ROC curves predicted by a model of visual search

In imaging tasks where the observer is uncertain whether lesions are present, and where they could be present, the image is searched for lesions. In the free-response paradigm, which closely reflects this task, the observer provides data in the form of a variable number of mark-rating pairs per image. In a companion paper a statistical model of visual search has been proposed that has parameters characterizing the perceived lesion signal-to-noise ratio, the ability of the observer to avoid marking non-lesion locations, and the ability of the observer to find lesions. The aim of this work is to relate the search model parameters to receiver operating characteristic (ROC) curves that would result if the observer reported the rating of the most suspicious finding on an image as the overall rating. Also presented are the probability density functions (pdfs) of the underlying latent decision variables corresponding to the highest rating for normal and abnormal images.

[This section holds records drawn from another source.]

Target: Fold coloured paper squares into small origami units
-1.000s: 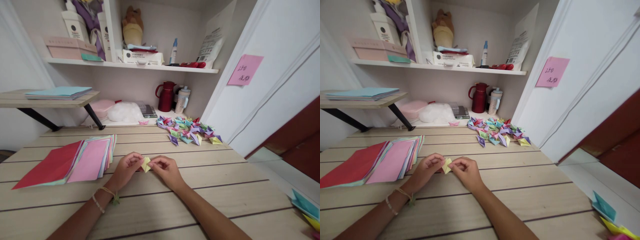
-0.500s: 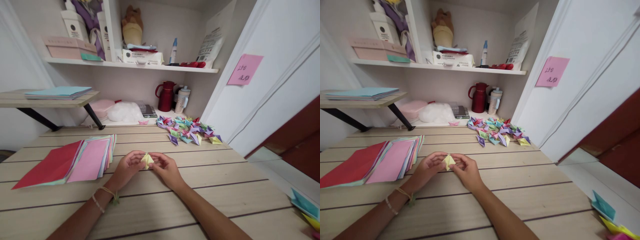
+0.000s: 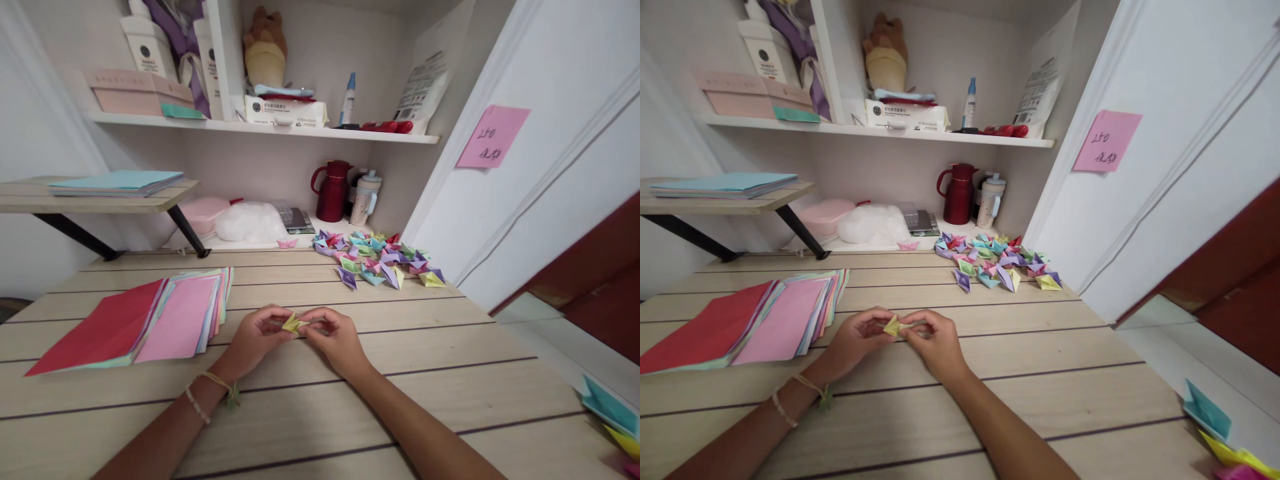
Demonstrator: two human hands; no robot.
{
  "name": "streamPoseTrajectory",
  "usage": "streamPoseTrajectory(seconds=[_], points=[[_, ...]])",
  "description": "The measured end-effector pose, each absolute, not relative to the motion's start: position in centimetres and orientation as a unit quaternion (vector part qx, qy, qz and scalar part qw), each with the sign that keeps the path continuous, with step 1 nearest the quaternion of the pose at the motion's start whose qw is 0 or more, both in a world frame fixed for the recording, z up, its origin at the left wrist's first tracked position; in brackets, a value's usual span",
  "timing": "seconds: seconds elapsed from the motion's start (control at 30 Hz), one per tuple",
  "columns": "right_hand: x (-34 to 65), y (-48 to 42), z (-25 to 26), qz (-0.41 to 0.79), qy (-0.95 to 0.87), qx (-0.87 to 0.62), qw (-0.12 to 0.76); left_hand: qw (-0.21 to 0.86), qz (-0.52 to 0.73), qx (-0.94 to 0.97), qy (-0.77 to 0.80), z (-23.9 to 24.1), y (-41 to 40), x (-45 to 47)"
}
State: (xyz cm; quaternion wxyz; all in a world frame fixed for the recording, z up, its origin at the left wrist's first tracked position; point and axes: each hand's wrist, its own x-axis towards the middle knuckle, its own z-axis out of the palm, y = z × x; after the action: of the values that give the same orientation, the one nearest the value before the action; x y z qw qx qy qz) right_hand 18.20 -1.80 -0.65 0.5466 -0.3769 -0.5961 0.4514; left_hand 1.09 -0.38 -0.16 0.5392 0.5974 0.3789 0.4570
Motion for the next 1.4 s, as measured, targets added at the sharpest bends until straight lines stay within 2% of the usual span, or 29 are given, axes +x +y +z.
streamPoseTrajectory(seconds=[0.23, 0.77, 1.07, 1.4], points=[[18.2, -1.7, -0.7, 0.452, -0.594, -0.363, 0.558, 0.519, 0.454, 0.610, 0.390, -0.3, -0.4, 1.0], [18.1, -1.5, -1.1, 0.438, -0.618, -0.387, 0.525, 0.524, 0.422, 0.597, 0.437, 0.8, -0.8, 1.0], [18.5, -1.0, -1.0, 0.524, -0.530, -0.389, 0.541, 0.495, 0.420, 0.614, 0.449, 0.6, -0.7, 1.0], [18.4, -1.5, -0.8, 0.474, -0.606, -0.410, 0.490, 0.454, 0.426, 0.632, 0.462, 0.3, -0.6, 0.9]])
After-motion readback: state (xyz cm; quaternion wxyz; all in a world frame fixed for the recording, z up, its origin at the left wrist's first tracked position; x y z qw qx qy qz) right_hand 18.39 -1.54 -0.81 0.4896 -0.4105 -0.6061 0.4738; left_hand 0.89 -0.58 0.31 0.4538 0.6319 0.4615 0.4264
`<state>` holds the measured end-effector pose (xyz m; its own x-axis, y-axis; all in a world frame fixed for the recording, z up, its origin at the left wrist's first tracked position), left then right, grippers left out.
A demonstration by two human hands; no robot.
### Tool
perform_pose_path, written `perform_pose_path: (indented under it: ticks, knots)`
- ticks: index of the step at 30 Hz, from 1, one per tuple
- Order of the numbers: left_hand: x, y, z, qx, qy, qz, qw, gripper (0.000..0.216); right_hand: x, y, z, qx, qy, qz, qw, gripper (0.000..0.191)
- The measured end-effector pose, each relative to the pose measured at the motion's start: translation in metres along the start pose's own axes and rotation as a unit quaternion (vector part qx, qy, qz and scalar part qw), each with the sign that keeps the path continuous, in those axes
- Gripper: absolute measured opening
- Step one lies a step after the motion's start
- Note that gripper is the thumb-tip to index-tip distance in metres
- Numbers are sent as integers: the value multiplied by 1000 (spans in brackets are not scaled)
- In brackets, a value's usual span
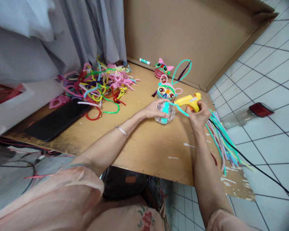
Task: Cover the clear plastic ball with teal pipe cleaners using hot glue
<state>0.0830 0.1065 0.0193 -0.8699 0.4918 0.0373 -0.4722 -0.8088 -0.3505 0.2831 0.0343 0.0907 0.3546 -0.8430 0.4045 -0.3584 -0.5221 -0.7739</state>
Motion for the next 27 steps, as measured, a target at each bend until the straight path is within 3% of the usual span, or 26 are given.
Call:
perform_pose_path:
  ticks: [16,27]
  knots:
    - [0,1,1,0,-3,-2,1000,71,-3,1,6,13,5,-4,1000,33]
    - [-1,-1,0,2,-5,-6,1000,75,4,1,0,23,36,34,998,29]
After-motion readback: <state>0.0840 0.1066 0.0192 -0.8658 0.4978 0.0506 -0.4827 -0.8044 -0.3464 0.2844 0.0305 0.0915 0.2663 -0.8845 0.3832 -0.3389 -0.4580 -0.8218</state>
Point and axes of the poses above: each hand's wrist, its own y-axis away from the middle knuckle, its own x-axis out of the back of the hand, z = x × y, the point moved 9 cm from there along -y, towards the middle knuckle, and after that the axes turned 6 degrees about z, right-handed, at the moved point
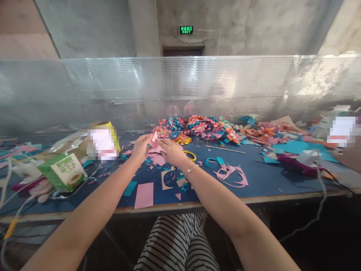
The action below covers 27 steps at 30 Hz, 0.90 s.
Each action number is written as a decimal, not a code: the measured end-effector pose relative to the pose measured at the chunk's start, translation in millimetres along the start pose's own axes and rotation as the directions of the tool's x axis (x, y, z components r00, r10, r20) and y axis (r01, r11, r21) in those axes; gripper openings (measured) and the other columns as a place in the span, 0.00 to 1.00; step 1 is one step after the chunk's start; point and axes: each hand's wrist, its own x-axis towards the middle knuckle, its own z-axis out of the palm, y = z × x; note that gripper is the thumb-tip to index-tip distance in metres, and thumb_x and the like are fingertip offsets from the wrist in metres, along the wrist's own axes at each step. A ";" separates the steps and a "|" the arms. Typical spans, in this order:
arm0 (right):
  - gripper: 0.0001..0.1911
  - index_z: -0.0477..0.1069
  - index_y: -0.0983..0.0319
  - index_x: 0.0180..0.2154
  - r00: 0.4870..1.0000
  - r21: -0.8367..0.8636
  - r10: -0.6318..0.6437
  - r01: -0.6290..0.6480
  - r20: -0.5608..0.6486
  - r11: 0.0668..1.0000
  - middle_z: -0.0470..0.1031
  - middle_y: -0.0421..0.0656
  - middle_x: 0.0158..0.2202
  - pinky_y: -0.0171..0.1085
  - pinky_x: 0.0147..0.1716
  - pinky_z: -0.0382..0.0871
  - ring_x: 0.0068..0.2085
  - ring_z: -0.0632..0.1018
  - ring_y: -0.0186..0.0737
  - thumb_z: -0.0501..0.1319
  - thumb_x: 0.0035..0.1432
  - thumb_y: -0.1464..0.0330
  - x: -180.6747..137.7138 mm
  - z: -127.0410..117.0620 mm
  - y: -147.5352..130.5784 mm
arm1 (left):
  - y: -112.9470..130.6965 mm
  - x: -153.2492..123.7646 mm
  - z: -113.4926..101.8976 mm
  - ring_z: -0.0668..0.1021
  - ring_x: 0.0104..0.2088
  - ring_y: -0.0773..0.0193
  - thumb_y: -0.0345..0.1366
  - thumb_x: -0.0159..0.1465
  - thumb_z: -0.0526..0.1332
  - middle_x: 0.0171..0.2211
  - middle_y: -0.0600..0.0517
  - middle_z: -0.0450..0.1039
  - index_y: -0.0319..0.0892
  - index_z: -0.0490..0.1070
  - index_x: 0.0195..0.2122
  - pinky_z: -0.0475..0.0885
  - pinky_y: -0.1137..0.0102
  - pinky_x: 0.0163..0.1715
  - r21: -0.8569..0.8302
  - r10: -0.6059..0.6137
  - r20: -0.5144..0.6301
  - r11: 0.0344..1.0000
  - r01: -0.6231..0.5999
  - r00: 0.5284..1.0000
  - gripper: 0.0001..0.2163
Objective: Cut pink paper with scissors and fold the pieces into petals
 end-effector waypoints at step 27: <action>0.17 0.67 0.63 0.36 0.836 0.912 0.538 -0.299 0.110 0.279 0.70 0.37 0.26 0.35 0.33 0.70 0.28 0.72 0.30 0.63 0.41 0.65 9.8 7.8 16.2 | -7.0 -1.3 1.5 0.76 0.33 0.63 0.38 0.51 0.61 0.30 0.50 0.75 0.40 0.72 0.29 0.70 0.68 0.36 0.328 0.267 0.265 0.878 -0.348 0.926 0.07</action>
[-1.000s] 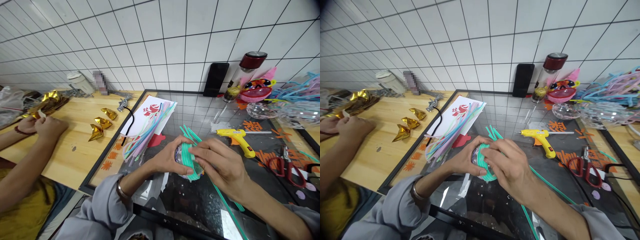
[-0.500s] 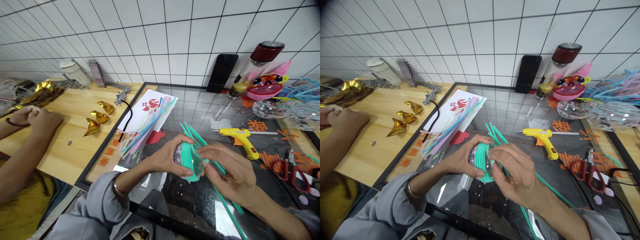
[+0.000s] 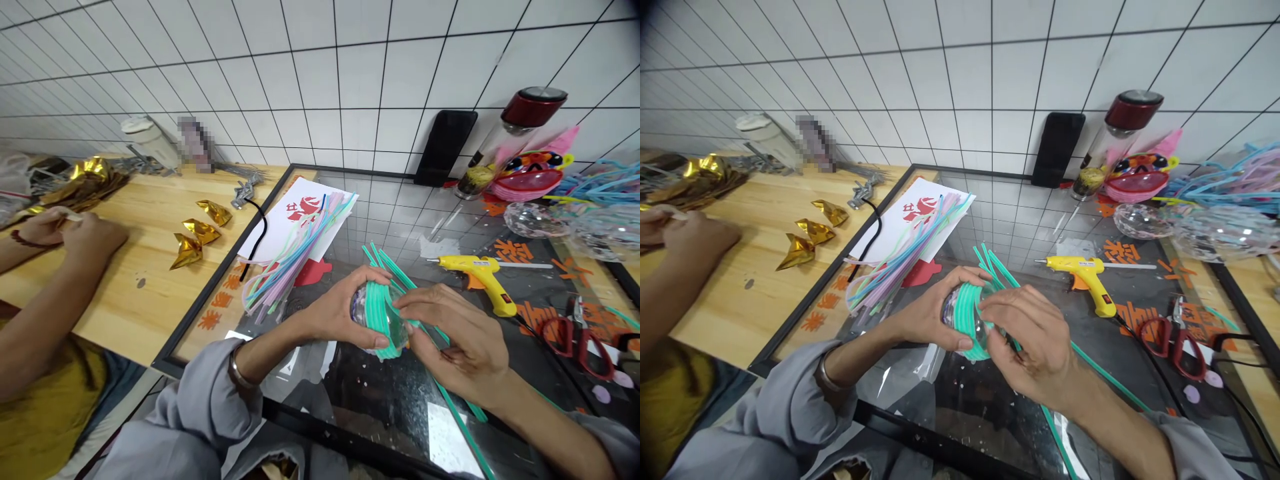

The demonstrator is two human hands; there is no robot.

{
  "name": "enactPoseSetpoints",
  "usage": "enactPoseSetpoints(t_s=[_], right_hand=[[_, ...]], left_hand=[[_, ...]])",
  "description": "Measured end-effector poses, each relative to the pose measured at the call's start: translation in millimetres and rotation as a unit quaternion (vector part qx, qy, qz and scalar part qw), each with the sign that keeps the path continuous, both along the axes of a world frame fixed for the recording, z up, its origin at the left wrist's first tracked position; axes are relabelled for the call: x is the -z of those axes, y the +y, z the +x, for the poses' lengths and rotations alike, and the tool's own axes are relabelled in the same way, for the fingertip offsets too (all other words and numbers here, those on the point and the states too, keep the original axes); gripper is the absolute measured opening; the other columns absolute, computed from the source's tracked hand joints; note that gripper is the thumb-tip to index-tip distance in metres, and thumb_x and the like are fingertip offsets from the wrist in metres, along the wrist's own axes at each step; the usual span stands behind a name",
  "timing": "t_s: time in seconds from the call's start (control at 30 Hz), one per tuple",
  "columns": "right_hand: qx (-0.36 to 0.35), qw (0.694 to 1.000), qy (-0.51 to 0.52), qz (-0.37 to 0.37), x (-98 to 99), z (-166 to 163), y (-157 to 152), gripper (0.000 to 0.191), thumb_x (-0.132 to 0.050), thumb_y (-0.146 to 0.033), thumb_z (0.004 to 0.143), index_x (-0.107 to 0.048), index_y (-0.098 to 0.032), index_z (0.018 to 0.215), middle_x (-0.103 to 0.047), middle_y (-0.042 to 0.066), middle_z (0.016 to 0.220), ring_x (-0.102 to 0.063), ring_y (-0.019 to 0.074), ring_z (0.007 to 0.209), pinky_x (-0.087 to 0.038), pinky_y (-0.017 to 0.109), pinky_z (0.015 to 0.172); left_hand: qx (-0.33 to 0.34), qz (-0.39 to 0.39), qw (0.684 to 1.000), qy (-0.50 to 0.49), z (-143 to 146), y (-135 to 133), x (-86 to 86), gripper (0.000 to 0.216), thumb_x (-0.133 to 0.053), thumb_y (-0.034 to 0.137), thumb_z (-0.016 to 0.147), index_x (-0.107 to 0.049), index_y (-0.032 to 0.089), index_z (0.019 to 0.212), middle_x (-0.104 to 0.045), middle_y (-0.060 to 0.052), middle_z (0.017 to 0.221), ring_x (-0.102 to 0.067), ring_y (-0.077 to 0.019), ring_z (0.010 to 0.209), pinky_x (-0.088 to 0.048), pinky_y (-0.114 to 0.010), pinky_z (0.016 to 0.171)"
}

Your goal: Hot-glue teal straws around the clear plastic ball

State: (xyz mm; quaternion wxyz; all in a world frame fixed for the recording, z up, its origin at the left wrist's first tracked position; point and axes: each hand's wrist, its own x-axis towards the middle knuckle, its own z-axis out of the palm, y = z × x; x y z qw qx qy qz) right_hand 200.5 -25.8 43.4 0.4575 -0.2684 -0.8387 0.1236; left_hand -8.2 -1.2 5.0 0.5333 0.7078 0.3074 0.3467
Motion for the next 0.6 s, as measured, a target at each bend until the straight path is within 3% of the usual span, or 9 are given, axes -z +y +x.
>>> enactPoseSetpoints(t_s=[0.6], right_hand=[[0.050, 0.997, 0.051, -0.015, 17.2, -5, -12, 0.021, -0.056, -0.007, 0.084, -0.066, -0.021, 0.096, -0.074, 0.006, 0.089, -0.071, 0.0177, 0.084, -0.059, 0.032, 0.075]], left_hand=[[-0.009, 0.001, 0.998, 0.065, -2, 2, -1.1, 0.072, -0.084, 0.045, 0.061, -0.053, 0.021, 0.121, -0.059, -0.008, 0.120, -0.056, -0.0291, 0.114, -0.044, -0.043, 0.099]])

The search-model-predicted ROC curves are ‘proper’ in the sense of never crossing the chance diagonal and the slope is monotonically changing. They also have the interesting property of not allowing the observer to move the operating point continuously from the origin to (1, 1). For certain choices of parameters the operating points are predicted to be clustered near the initial steep region of the curve, as has been observed by other investigators. The pdfs are non-Gaussians, markedly so for the abnormal images and for certain choices of parameter values, and provide an explanation for the well-known observation that experimental ROC data generally imply a wider pdf for abnormal images than for normal images. Some features of search-model-predicted ROC curves and pdfs resemble those predicted by the contaminated binormal model, but there are significant differences. The search model appears to provide physical explanations for several aspects of experimental ROC curves.